The Forum for Discussion about The Third Manifesto and Related Matters

Please or Register to create posts and topics.

What are the nodes in a Visual RA?

Page 1 of 4Next

Assume you are defining some elements in a visual programming language, which presents as a directed graph: nodes connected by edges in a GUI. You wish to define nodes that implement the Relational Algebra, but you cannot use any kind of familiar textual syntactic elements. What nodes do you need? Assume that:

  • Nodes and edges are closed over relations: every edge carries a relation from one node to another, nodes have an arbitrary (but fixed) number of input and output relations
  • Nodes are configured by an arbitrary set of selections using normal GUI elements: text boxes, check boxes, buttons, etc, but textual language elements are prohibited
  • You are free to write implementation code in your choice of favorite language, but not a language processor
  • Input data and output viewers are provided by the system and are not your concern.

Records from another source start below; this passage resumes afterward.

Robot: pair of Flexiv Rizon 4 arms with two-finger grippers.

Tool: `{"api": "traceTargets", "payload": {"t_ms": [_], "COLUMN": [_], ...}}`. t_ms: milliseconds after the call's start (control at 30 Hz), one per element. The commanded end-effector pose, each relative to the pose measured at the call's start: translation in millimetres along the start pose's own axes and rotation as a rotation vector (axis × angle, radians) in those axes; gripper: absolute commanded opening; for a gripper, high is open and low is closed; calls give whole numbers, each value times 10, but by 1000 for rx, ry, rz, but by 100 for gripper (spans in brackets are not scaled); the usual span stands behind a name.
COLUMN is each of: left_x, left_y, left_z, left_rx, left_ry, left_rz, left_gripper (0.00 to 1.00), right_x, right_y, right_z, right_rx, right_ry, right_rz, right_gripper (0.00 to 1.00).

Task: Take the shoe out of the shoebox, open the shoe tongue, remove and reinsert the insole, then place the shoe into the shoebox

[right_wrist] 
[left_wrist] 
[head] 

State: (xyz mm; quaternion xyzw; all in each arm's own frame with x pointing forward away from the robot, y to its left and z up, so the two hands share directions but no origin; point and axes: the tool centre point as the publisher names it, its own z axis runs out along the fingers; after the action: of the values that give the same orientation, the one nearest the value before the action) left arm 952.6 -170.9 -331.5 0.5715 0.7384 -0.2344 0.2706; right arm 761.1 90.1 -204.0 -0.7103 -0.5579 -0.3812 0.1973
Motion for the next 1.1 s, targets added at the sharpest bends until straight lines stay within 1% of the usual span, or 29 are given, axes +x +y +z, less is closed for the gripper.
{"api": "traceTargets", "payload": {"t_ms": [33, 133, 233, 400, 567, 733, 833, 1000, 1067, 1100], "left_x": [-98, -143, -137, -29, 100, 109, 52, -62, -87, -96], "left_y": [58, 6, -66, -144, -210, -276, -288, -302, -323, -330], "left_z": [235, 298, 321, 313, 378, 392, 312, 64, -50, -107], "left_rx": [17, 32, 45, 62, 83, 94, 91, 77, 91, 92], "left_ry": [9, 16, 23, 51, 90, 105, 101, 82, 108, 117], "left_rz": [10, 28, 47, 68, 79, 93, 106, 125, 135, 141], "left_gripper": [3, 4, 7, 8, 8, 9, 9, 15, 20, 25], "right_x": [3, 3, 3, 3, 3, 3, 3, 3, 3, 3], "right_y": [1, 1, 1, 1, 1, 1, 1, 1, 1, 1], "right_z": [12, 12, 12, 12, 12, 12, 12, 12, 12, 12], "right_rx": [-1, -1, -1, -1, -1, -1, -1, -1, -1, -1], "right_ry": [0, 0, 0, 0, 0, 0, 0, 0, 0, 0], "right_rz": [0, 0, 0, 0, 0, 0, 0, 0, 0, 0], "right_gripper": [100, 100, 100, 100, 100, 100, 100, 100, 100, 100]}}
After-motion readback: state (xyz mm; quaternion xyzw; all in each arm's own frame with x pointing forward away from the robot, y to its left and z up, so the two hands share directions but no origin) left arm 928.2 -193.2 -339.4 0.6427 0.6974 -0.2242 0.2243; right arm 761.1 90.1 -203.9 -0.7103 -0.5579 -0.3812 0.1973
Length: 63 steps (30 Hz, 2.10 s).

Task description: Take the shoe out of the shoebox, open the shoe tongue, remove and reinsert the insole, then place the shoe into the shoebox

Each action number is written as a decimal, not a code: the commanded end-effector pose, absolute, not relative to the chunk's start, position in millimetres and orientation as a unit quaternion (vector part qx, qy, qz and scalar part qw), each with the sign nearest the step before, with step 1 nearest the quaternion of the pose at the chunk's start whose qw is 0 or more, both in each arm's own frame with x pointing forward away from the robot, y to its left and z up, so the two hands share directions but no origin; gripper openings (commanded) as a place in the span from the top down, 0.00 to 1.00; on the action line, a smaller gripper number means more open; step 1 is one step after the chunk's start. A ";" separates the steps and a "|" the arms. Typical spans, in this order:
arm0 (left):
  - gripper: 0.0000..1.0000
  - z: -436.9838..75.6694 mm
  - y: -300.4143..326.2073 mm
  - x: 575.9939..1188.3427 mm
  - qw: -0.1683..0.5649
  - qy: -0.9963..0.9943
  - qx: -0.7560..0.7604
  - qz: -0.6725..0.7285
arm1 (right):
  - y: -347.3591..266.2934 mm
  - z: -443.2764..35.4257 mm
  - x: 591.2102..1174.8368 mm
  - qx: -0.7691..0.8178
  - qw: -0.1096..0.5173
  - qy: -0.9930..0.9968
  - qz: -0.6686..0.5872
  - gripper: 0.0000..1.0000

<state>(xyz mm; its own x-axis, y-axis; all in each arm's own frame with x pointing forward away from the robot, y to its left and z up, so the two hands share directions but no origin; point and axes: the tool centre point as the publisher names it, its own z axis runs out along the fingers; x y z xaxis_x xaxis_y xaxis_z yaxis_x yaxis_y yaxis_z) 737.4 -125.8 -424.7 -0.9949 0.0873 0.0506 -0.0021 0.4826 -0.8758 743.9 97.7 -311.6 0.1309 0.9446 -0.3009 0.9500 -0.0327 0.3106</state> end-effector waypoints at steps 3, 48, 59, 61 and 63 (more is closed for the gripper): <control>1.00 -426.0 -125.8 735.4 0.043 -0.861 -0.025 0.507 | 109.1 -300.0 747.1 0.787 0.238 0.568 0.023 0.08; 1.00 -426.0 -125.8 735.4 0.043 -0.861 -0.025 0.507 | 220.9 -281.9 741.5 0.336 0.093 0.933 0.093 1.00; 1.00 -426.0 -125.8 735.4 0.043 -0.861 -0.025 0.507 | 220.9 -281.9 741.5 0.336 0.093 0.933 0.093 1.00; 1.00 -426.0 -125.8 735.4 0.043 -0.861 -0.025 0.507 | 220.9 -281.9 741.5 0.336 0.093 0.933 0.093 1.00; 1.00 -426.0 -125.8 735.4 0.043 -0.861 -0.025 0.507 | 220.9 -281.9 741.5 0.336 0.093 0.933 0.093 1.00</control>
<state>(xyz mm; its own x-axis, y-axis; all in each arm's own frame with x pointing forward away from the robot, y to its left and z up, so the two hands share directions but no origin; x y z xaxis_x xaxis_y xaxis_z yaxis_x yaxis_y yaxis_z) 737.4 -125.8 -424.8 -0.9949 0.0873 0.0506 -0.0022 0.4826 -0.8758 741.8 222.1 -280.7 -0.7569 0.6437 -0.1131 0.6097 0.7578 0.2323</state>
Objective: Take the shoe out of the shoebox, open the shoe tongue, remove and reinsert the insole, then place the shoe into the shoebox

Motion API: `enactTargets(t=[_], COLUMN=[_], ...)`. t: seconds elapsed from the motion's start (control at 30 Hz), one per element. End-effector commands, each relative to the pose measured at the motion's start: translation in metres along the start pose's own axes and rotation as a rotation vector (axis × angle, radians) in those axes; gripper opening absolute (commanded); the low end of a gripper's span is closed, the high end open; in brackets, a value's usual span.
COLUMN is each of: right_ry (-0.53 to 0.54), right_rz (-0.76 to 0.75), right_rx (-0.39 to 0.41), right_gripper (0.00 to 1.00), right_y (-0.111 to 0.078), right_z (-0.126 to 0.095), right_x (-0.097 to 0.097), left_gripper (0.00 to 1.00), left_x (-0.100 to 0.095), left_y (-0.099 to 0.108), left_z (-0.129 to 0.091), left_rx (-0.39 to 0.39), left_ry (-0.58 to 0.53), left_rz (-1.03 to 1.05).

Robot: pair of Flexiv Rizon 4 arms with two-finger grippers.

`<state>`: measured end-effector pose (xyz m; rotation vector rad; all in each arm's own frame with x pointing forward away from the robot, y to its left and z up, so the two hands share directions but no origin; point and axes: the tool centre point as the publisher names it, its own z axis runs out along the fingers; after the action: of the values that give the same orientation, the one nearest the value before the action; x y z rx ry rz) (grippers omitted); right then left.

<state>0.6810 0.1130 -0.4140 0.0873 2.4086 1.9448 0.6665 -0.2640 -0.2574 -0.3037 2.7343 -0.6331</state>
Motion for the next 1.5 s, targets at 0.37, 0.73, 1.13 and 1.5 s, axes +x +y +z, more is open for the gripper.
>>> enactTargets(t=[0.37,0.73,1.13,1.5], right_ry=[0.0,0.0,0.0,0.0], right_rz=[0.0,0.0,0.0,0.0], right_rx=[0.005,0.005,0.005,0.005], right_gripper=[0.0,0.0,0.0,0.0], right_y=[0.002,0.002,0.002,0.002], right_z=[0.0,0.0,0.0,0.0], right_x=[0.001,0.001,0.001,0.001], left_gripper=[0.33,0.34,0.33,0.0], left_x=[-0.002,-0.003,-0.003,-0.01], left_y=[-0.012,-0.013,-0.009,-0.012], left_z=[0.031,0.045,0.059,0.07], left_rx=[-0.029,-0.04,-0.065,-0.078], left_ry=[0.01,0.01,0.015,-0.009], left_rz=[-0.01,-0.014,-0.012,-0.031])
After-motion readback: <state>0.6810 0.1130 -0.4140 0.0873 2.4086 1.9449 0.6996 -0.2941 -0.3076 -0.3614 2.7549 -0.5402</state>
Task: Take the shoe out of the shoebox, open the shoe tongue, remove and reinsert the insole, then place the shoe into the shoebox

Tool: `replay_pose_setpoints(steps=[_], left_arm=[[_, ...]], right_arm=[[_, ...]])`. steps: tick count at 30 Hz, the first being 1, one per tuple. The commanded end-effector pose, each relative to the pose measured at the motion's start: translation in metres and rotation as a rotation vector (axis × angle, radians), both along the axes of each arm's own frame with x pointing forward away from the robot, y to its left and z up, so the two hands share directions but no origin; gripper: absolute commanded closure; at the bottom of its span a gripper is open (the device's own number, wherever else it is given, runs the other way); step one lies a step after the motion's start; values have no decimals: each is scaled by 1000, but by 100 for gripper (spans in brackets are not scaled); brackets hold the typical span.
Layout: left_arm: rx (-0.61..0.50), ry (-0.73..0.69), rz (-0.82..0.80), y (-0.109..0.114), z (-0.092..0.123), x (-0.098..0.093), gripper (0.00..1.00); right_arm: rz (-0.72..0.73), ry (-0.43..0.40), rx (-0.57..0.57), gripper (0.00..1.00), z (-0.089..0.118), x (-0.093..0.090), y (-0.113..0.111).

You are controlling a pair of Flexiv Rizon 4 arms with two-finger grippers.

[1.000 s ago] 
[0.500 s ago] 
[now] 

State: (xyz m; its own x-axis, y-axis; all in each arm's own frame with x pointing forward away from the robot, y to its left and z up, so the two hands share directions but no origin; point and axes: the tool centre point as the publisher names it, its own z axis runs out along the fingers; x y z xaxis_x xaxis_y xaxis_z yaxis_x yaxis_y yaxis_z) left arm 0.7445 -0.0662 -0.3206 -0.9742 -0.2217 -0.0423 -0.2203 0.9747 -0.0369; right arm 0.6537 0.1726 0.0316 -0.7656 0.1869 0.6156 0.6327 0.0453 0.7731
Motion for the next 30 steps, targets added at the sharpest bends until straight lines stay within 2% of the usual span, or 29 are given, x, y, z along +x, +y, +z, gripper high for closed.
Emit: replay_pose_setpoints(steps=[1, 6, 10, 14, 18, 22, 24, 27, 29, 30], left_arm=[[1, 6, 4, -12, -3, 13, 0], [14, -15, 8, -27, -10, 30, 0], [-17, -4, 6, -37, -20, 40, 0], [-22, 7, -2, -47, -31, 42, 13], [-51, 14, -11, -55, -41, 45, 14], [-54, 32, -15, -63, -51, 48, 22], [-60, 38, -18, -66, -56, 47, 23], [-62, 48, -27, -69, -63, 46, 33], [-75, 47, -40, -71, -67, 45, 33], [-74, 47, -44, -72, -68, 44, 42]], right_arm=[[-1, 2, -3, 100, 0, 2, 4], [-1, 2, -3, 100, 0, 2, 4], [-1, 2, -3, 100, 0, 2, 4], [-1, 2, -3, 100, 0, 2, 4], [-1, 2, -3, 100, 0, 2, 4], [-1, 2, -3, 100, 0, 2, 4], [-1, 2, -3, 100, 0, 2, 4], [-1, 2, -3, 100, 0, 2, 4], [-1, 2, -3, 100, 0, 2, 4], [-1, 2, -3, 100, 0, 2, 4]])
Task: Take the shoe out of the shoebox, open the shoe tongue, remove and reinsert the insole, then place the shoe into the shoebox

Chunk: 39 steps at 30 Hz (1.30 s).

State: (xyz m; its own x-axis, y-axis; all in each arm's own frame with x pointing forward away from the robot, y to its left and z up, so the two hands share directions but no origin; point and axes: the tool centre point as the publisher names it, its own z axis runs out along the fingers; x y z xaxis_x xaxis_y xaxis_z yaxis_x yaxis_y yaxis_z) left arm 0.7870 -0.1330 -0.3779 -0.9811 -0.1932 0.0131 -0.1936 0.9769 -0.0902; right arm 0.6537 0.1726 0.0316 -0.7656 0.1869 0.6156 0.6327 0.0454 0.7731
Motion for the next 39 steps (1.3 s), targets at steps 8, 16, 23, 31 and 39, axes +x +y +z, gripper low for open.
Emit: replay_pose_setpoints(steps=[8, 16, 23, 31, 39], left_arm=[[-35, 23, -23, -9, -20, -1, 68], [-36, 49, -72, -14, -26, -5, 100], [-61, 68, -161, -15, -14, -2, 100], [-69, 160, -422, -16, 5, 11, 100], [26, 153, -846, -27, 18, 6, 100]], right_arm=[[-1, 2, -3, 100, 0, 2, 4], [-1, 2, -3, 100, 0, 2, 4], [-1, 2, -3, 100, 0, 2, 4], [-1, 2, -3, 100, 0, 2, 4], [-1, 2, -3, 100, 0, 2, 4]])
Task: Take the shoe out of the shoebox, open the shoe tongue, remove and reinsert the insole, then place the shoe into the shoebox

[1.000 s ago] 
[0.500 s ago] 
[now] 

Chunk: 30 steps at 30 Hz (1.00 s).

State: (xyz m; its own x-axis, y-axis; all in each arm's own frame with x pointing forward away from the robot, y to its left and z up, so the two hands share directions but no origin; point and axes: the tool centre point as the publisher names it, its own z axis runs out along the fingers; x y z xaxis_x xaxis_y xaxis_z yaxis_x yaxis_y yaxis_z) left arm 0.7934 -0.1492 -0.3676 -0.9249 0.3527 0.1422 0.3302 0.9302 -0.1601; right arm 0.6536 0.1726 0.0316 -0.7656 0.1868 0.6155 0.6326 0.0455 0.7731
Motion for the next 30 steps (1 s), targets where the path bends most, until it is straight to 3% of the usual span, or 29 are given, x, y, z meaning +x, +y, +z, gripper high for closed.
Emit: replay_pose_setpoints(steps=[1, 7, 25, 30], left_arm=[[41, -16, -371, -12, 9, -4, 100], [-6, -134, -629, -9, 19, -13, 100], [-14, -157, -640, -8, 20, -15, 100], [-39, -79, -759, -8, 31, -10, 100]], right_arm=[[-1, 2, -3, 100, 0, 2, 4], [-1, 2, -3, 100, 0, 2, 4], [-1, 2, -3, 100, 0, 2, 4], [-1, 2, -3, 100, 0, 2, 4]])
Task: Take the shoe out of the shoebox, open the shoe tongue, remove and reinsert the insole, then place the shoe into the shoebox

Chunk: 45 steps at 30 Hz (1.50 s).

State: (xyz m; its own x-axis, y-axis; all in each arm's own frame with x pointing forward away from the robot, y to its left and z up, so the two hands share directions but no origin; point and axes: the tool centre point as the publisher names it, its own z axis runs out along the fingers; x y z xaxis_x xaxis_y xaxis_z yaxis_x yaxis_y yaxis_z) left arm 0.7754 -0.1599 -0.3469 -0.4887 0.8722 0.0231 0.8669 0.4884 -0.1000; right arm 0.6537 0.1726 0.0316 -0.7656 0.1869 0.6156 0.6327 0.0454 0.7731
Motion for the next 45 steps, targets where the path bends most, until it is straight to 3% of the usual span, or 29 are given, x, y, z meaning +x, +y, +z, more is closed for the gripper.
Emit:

It's easy enough to define:

  • Join (with Semijoin, Antijoin as options)
  • Project
  • Rename
  • Union (Minus, Intersection, Difference as options)
  • Divide (and variants)
  • Transitive Closure

But what about:

  • Selection (WHERE in TD and SQL)
  • New Value (EXTENDS in TD)
  • Aggregation (SUMMARIZE in TD, GROUP BY in SQL)
  • Generalised Transitive Closure (while in Alice and Andl, CTE in SQL)

These are usually expressed in a programming language that implement what we might call an attribute algebra: expressions evaluating to individual values. Without being able to write an expression, is it possible to define nodes along the lines of function relations (as per Algebra A and HHT) and rely on JOIN to combine them with other data?

For context, I'm trying to do exactly this in Knime. It really brings the distinction between the RA and the attribute algebra into stark relief.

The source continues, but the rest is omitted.